Look through the data for the string "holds". Copy every line where it is found.

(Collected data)
———
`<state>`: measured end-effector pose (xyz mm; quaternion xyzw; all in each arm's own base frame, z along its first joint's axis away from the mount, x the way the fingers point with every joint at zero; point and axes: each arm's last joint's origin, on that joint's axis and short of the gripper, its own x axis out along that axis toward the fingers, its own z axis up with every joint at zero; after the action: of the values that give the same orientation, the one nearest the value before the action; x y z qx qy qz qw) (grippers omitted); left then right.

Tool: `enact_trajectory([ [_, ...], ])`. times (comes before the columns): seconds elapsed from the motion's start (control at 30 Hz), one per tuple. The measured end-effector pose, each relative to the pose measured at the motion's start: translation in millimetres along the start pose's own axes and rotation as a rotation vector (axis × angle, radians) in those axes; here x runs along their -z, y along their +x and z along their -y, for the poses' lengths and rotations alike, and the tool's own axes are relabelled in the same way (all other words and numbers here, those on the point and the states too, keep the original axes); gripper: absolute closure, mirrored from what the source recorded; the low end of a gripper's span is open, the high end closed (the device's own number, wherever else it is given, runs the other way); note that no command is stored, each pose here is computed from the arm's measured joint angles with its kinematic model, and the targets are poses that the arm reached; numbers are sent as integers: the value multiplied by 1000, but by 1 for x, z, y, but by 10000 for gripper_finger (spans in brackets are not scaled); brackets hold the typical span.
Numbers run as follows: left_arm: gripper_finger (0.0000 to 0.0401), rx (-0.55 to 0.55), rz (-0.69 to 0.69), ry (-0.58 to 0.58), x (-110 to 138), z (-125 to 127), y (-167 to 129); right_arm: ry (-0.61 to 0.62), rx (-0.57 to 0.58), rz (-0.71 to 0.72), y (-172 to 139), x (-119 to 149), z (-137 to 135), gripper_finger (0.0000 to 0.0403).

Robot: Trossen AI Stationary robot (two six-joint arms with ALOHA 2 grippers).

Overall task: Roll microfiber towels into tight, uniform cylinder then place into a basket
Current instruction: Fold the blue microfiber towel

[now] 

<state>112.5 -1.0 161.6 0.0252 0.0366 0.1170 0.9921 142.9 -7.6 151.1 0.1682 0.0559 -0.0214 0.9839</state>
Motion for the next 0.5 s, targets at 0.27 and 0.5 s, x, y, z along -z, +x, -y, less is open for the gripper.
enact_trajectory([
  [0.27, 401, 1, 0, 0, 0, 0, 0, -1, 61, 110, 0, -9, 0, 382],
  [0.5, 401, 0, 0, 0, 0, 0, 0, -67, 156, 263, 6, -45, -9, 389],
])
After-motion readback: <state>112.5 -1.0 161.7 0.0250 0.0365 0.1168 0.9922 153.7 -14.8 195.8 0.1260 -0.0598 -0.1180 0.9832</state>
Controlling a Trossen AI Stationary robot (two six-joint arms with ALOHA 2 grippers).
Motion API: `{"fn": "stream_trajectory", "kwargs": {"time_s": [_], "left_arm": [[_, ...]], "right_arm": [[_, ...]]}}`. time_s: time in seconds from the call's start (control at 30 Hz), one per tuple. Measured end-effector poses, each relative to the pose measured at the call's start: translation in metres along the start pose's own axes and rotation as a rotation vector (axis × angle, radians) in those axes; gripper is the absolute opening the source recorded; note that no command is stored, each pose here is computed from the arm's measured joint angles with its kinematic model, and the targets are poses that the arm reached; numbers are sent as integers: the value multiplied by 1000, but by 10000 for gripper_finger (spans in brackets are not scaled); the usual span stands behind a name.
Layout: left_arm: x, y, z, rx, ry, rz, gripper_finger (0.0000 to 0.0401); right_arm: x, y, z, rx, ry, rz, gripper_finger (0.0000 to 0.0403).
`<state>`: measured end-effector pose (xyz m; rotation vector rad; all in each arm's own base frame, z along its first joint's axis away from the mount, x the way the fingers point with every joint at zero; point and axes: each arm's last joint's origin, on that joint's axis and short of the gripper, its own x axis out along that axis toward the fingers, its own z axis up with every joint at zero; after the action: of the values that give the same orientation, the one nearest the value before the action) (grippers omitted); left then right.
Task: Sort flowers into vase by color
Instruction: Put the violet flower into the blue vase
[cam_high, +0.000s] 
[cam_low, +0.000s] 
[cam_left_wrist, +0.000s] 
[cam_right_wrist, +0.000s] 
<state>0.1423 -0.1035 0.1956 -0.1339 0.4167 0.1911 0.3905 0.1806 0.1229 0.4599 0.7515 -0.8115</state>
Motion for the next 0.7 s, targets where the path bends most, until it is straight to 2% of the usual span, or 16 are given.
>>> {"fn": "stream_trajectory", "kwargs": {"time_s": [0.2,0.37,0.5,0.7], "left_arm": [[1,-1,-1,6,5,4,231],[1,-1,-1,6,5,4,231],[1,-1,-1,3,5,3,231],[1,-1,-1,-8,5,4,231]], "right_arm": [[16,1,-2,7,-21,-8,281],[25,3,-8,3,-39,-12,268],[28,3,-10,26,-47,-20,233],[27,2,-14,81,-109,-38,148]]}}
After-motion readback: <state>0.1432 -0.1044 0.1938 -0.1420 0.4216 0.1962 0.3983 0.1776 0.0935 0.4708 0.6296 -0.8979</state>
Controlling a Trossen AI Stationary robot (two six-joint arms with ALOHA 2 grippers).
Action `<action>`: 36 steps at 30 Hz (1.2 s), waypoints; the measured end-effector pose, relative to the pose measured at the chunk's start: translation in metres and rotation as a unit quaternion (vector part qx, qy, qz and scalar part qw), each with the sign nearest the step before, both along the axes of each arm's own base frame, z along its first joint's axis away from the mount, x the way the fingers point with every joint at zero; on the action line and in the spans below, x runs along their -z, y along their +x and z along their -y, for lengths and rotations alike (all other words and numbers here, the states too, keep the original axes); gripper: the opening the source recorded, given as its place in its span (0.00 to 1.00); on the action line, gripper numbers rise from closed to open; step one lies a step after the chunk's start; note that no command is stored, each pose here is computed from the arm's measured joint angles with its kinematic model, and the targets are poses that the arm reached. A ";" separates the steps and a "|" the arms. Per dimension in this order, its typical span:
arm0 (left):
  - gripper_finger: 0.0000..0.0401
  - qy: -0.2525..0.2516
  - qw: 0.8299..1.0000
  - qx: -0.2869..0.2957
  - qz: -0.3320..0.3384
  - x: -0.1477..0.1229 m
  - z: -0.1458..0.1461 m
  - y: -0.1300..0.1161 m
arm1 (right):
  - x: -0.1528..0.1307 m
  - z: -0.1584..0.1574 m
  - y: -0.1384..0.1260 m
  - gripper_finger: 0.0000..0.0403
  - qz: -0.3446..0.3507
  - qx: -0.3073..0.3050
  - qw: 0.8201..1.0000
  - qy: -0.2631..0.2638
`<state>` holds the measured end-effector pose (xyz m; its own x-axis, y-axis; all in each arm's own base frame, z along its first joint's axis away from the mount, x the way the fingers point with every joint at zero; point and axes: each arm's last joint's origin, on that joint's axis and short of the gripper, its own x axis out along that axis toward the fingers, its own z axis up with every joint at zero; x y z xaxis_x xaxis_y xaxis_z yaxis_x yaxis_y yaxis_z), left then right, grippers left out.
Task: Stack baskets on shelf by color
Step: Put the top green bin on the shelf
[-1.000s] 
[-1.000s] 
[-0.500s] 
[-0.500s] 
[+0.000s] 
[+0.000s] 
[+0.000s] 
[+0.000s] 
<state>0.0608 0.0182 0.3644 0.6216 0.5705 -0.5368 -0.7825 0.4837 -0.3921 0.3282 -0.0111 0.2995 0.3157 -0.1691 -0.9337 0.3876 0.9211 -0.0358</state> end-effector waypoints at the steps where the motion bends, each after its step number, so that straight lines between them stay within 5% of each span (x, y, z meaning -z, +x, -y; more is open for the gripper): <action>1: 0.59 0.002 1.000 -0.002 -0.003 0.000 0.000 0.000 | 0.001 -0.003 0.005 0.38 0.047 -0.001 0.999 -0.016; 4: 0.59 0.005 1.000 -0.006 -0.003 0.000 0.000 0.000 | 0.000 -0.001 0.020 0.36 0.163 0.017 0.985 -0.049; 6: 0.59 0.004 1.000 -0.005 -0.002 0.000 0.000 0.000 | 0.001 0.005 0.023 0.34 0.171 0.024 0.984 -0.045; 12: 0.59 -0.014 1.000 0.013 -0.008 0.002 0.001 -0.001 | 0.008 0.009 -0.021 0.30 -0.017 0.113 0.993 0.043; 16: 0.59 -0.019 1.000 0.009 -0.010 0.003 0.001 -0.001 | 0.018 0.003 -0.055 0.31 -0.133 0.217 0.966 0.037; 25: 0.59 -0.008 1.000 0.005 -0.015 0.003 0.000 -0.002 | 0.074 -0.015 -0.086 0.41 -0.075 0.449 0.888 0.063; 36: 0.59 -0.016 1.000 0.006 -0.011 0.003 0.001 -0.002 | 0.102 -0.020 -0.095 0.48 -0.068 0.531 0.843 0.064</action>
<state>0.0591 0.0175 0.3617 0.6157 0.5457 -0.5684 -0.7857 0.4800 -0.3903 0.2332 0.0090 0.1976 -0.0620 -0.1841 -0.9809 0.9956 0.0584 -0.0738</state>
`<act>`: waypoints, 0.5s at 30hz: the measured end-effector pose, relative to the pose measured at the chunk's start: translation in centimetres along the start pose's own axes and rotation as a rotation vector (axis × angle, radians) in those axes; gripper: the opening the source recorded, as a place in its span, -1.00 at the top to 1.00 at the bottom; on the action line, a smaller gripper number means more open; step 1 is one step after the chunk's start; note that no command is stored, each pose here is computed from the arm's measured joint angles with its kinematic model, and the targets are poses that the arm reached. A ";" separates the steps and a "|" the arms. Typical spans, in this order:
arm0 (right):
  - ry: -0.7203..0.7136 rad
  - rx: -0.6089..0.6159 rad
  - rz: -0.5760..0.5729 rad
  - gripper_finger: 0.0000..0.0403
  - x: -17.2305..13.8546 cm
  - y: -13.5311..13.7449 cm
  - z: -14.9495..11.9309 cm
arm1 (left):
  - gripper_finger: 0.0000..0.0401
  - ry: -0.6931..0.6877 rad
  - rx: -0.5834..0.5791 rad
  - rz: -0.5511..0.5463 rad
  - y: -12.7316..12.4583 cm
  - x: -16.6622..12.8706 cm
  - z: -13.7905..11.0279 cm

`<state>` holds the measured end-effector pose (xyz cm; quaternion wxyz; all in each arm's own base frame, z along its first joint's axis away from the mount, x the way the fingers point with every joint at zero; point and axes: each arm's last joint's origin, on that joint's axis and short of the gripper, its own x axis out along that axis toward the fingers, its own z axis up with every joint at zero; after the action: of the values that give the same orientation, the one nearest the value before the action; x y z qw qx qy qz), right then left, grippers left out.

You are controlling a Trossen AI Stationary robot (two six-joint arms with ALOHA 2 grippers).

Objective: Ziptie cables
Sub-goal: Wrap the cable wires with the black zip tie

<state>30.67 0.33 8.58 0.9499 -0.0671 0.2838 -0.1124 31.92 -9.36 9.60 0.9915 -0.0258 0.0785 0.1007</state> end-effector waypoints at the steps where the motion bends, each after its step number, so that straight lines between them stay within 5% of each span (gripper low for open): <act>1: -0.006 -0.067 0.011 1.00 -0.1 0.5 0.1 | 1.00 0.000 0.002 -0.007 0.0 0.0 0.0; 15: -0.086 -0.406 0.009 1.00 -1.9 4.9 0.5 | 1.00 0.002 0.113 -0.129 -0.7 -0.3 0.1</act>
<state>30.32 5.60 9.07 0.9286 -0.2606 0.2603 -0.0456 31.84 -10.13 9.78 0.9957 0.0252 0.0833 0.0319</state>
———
* **The answer**:
`<state>` holds the measured end-effector pose (xyz m; its own x-axis, y-axis; all in each arm's own base frame, z along its first joint's axis away from the mount, x the way the fingers point with every joint at zero; point and axes: each arm's last joint's origin, on that joint's axis and short of the gripper, its own x axis out along that axis toward the fingers, its own z axis up with every joint at zero; x y z xaxis_x xaxis_y xaxis_z yaxis_x yaxis_y yaxis_z), left then right, grippers left out.
`<state>` holds the measured end-effector pose (xyz cm; quaternion wxyz; all in each arm's own base frame, z along its first joint's axis away from the mount, x the way the fingers point with every joint at zero; point and axes: each arm's last joint's origin, on that joint's axis and short of the gripper, its own x axis out along that axis toward the fingers, its own z axis up with every joint at zero; after the action: of the values that give the same orientation, the one nearest the value before the action; x y z qw qx qy qz), right then left, grippers left out.

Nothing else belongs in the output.